Work task: Your output should be each line from the material below that has the word "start".

^^^^^^^^^^^^^^^^

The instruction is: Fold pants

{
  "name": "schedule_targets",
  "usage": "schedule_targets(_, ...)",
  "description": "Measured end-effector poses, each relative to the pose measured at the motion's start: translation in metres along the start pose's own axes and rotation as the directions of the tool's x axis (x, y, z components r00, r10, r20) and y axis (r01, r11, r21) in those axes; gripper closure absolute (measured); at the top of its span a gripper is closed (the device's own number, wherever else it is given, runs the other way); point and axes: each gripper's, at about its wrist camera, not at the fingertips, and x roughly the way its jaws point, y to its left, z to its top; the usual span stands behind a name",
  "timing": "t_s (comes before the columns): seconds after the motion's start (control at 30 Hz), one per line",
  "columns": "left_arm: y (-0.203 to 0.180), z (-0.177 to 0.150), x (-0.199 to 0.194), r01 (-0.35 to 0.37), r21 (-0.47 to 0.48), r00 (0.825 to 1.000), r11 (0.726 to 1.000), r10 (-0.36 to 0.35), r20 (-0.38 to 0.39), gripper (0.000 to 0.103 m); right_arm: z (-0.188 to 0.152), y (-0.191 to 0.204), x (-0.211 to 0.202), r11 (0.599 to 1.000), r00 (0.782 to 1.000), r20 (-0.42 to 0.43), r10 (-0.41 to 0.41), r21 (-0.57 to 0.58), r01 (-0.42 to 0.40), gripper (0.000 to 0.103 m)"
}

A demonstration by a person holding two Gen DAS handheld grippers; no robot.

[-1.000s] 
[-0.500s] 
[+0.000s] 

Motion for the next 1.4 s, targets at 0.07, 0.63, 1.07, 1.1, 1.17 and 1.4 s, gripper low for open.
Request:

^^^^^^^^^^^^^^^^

Output for this task:
  "description": "Measured end-effector poses, each relative to the pose measured at the motion's start: translation in metres along the start pose's own axes and rotation as the directions of the tool's x axis (x, y, z components r00, r10, r20) and y axis (r01, r11, r21) in those axes; gripper closure absolute (measured); at the top of its span a gripper is closed (the device's own number, wherever else it is given, runs the other way); point and axes: each gripper's, at about its wrist camera, not at the fingertips, and x roughly the way its jaws point, y to its left, z to its top; the usual span stands behind a name",
  "timing": "t_s (comes before the columns): seconds after the motion's start (control at 30 Hz), one per line",

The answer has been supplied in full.